During those dark times, my sisters blew me away.  They so bravely and rightly “chose joy” and proclaimed “the goodness of God,” as they put it.  IN their hour of darkness.

Give thanks in all circumstances, for this is God’s will for you in Christ Jesus.  1 Thes. 5:18

Tomorrow has been set aside for a day of Thanksgiving.  Most of you have cheated and been grateful all November long.  (I’ve enjoyed your daily posts on Facebook.)   I want in on that.  I want to cheat all year long.  I want to express authentic gratitude from the depths of my soul as a rule, as a way of living, a way of thinking, a way of being.  I want to give thanks in all circumstances.  Not just the great times, the good times, or the even the dark times.  But in the mundane times too.

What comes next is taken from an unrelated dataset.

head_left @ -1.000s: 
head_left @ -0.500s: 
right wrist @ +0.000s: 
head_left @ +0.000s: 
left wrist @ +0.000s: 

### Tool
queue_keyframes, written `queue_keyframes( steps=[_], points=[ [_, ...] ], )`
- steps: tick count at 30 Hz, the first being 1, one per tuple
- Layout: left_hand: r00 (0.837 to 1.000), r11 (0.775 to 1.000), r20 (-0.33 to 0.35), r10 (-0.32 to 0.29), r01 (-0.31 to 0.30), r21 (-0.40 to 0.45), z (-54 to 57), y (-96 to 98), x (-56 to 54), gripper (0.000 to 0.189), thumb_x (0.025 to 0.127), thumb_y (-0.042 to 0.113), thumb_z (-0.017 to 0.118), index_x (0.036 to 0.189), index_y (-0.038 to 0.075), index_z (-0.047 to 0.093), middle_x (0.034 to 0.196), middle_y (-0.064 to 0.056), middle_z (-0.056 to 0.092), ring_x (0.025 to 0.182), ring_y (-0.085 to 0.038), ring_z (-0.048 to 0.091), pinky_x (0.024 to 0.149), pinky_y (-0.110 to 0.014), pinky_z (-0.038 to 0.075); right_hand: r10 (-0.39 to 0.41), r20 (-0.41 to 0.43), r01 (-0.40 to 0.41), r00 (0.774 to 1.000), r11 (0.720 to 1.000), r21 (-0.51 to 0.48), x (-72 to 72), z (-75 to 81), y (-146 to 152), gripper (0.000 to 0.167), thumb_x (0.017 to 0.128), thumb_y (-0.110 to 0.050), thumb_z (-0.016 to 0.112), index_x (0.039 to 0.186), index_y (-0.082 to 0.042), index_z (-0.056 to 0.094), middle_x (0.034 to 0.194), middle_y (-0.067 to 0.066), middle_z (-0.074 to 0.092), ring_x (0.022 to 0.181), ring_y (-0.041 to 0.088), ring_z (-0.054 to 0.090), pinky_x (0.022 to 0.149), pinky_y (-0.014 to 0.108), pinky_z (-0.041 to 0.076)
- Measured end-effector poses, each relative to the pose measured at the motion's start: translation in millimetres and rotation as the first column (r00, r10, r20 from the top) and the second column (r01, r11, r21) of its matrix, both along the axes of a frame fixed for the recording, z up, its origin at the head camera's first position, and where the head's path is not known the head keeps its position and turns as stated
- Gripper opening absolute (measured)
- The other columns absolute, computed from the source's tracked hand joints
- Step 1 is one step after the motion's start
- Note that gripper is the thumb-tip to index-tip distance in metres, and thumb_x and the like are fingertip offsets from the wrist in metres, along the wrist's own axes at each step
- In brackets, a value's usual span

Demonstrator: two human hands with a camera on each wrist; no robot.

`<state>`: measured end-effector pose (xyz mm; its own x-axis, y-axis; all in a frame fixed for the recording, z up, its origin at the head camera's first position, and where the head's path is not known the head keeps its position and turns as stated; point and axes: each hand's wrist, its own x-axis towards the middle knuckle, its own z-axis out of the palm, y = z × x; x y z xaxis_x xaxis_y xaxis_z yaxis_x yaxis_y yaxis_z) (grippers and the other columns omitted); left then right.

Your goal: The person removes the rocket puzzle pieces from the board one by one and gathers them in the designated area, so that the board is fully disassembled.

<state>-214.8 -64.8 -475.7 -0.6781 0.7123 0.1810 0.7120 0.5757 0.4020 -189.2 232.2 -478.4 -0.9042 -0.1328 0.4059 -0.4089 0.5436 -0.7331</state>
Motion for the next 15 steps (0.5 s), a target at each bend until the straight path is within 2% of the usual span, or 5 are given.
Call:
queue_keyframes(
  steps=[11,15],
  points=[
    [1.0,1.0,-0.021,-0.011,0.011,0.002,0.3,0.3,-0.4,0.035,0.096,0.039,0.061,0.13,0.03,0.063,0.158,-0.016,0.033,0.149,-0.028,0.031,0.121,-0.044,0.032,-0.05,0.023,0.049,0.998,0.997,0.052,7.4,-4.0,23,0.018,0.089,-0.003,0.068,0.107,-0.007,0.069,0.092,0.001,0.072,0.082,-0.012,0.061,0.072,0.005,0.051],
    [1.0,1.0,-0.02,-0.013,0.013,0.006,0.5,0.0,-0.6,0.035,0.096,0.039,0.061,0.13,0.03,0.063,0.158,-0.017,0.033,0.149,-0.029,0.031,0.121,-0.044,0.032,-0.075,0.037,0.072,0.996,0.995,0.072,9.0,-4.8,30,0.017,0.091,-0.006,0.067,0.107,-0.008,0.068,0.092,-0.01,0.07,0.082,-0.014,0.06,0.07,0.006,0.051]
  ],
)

Like today.  My cup runneth over sharing conversation with my brother over a cup of coffee and nacho dip rather than over the phone.  Be still my heart as I watch my nephew devour an un-iced cupcake (y’all…I fed him one when no one was looking…sorry! but you didn’t see his face! he reallllllly wanted it. I’m probably not ever going to be able to resist that, just so you know. I am my mother’s daughter….) Could any more joy flood my soul as I tuck my children into bed, or see my husband return home safely from work, or feed my family from our plenty?

Thank You, Father!


Thank You!

I identify less with Alexander now.  I will have bad days, of that I am sure.  I may even have some terrible, horrible, no good, very, bad ones.  On even those days, instead of wishing I could move to Australia (that only makes sense if you’ve read the book) let my heartcry be the 100th Psalm:

‘Shout for joy to the Lord, all the earth.
Worship the Lord with gladness;
come before him with joyful songs.
Know that the Lord is God.
It is he who made us, and we are his;
we are his people, the sheep of his pasture.

Enter his gates with thanksgiving
and his courts with praise;
give thanks to him and praise his name.